Stored entries —
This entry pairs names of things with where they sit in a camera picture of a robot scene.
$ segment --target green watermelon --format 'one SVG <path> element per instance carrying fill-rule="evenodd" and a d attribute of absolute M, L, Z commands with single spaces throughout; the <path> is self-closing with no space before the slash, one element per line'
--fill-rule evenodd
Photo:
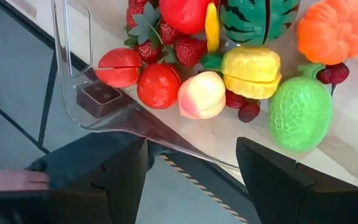
<path fill-rule="evenodd" d="M 295 21 L 300 0 L 227 0 L 219 18 L 235 43 L 260 46 L 280 37 Z"/>
<path fill-rule="evenodd" d="M 331 94 L 315 79 L 324 65 L 301 68 L 304 75 L 283 83 L 269 104 L 273 140 L 297 152 L 315 148 L 327 135 L 333 116 Z"/>

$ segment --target person's leg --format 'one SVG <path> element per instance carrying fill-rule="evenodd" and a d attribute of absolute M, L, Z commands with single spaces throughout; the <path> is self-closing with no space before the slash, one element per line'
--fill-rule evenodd
<path fill-rule="evenodd" d="M 114 153 L 126 148 L 137 139 L 139 137 L 124 132 L 89 134 L 43 156 L 27 169 L 46 172 L 50 177 L 50 188 L 60 189 L 91 172 Z M 148 145 L 150 169 L 154 164 L 155 156 L 170 150 L 150 141 Z"/>

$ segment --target yellow banana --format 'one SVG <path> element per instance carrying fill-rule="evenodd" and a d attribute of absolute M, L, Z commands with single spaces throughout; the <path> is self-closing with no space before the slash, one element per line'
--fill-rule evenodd
<path fill-rule="evenodd" d="M 217 49 L 219 48 L 220 26 L 218 10 L 216 9 L 216 6 L 213 2 L 208 4 L 208 8 L 206 11 L 205 33 L 208 44 L 208 52 L 212 53 L 217 51 Z"/>

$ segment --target gray floor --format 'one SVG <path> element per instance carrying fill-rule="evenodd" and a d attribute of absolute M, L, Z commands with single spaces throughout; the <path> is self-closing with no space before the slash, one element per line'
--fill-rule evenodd
<path fill-rule="evenodd" d="M 46 83 L 53 52 L 0 10 L 0 108 L 38 138 Z M 55 84 L 45 147 L 57 149 L 86 133 L 71 122 Z M 0 115 L 0 169 L 21 169 L 43 153 Z M 240 221 L 204 192 L 157 159 L 147 180 L 138 215 L 139 224 Z"/>

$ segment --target toy peach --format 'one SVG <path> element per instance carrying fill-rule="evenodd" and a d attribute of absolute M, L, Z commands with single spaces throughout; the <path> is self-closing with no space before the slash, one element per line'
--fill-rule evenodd
<path fill-rule="evenodd" d="M 314 63 L 335 65 L 358 55 L 358 0 L 322 0 L 297 27 L 298 50 Z"/>
<path fill-rule="evenodd" d="M 216 72 L 203 72 L 185 81 L 179 89 L 178 103 L 182 116 L 210 119 L 226 104 L 226 88 Z"/>

The problem — What you return should be only the exact lines from the top of the entries through the line with "segment --target person's", minus the pictures.

Exercise output —
This entry pairs names of things with where they sit in a camera picture of a robot scene.
$ segment --target green watermelon --format 'one SVG <path> element per instance carrying fill-rule="evenodd" and a d attribute of absolute M, L, Z commands with single spaces throughout; the <path> is self-closing with no space before the slash, one element per line'
--fill-rule evenodd
Photo:
<path fill-rule="evenodd" d="M 295 21 L 300 0 L 227 0 L 219 18 L 235 43 L 260 46 L 280 37 Z"/>
<path fill-rule="evenodd" d="M 331 94 L 315 79 L 324 65 L 301 68 L 304 75 L 283 83 L 269 104 L 273 140 L 297 152 L 315 148 L 327 135 L 333 116 Z"/>

$ segment --target person's leg --format 'one SVG <path> element per instance carrying fill-rule="evenodd" and a d attribute of absolute M, L, Z commands with single spaces throughout; the <path> is self-closing with no space before the slash, one element per line'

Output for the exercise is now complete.